Por Paulo Junior Trindade Santos

Sobre o livro

Este livro é resultado de pesquisas realizadas pelos autores no âmbito do Programa de Pós-graduação em Direito da Universidade do Oeste de Santa Catarina. Todos os textos já foram publicados em diferentes periódicos, na forma de artigo científico ou ensaio.

O primeiro texto, intitulado “Cidades como lugar de consumo e consumo do lugar: a cidade na visão da sociologia urbana de Henri Lefebvre” busca explorar um importante enfoque da sociologia urbana de Lefebvre: a crítica à sociedade de consumo.

Propõe-se demonstrar como a influência que recebe dos teóricos do consumo dão forma à sua crítica ao urbanismo e, também, como essa crítica dá bases para se pensar em outra proposta de urbano e cidade.

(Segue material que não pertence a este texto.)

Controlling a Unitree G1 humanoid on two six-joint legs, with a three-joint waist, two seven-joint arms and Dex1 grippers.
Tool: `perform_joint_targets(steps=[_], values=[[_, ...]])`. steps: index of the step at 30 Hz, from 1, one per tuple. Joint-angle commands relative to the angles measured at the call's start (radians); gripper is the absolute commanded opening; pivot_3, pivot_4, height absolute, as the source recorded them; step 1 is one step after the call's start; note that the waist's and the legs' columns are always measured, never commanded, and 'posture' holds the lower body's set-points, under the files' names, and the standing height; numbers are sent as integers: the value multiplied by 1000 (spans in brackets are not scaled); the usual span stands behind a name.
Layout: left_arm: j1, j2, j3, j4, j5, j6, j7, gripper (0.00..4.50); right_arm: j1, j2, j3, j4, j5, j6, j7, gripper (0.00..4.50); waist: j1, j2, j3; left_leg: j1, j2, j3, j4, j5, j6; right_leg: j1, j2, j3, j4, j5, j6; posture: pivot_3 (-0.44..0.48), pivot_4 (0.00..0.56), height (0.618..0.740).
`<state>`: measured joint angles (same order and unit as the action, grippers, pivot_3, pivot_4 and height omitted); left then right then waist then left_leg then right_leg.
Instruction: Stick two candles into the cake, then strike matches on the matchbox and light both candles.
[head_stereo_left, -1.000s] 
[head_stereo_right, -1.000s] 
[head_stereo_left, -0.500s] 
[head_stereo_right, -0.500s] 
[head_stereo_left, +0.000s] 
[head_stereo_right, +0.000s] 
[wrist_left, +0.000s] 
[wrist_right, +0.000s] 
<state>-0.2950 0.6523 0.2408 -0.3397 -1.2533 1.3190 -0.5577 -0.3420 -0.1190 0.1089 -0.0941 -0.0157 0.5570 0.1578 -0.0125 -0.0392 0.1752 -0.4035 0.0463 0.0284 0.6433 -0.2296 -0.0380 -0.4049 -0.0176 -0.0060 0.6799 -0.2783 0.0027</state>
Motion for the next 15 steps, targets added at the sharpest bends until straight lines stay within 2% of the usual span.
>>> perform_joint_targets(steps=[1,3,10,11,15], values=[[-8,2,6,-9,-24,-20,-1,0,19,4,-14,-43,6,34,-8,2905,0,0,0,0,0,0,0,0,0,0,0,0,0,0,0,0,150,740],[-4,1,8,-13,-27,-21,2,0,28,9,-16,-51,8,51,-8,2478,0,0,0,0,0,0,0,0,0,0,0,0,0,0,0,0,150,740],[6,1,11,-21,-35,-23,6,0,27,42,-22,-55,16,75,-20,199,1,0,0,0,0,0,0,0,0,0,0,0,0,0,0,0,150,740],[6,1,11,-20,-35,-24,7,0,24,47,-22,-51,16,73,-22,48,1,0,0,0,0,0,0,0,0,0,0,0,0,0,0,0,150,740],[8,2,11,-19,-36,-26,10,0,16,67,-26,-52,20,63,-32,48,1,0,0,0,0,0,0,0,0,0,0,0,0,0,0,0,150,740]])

Ressalta-se que a presente reflexão utiliza primordialmente as teorizações de Lefebvre realizadas em sua obra “Direito à Cidade”.

O segundo texto, intitulado “Gentrificação no Brasil e no contexto latino como expressão do colonialismo urbano: o direito à cidade como proposta decolonizadora” aborda as particularidades do fenômeno gentrificador no contexto latino: a gentrificação no Brasil e no contexto latino sofre os efeitos da colonialidade do poder, pois associado a práticas positivas e naturais da organização da cidade, como a reurbanização, a revitalização e a reutilização, cujo efeito é velar as consequências reais da gentrificação, quais sejam a polarização social, a criminalização da pobreza e a hostilização da cidade, o que se deve à presença do colonialismo (combatido pela des/colonialidade, porém perpetrado ainda pela colonialidade do poder).

O texto propõe uma abordagem de/colonialista (e não mais des/colonialista) através do direito à cidade, capaz de repolitizar o fenômeno gentrificador e desvelar suas consequências nocivas, acentuadas em um contexto de globalização, extirpando assim os traços da colonialidade do poder e possibilitando dialogar sobre os diversos impactos do fenômeno gentrificador na vida das pessoas.

O terceiro texto, intitulado “A Relação entre os direitos fundamentais à moradia e à personalidade: moradia adequada como requisito para o livre desenvolvimento da personalidade (e vice-versa)”, busca demonstrar que os direitos à moradia e da personalidade não podem ser vistos separados um do outro, uma vez que, vistos separados, a efetividade de ambos é reduzida.

Para se explorar a dependência entre ambos os direitos, o estudo adentrará na relação entre direitos civis e sociais e buscará desmistificar os principais preconceitos ideológicos levantados contra a efetivação dos direitos sociais e que, consequentemente, também abordam os direitos civis desde uma perspectiva limitada.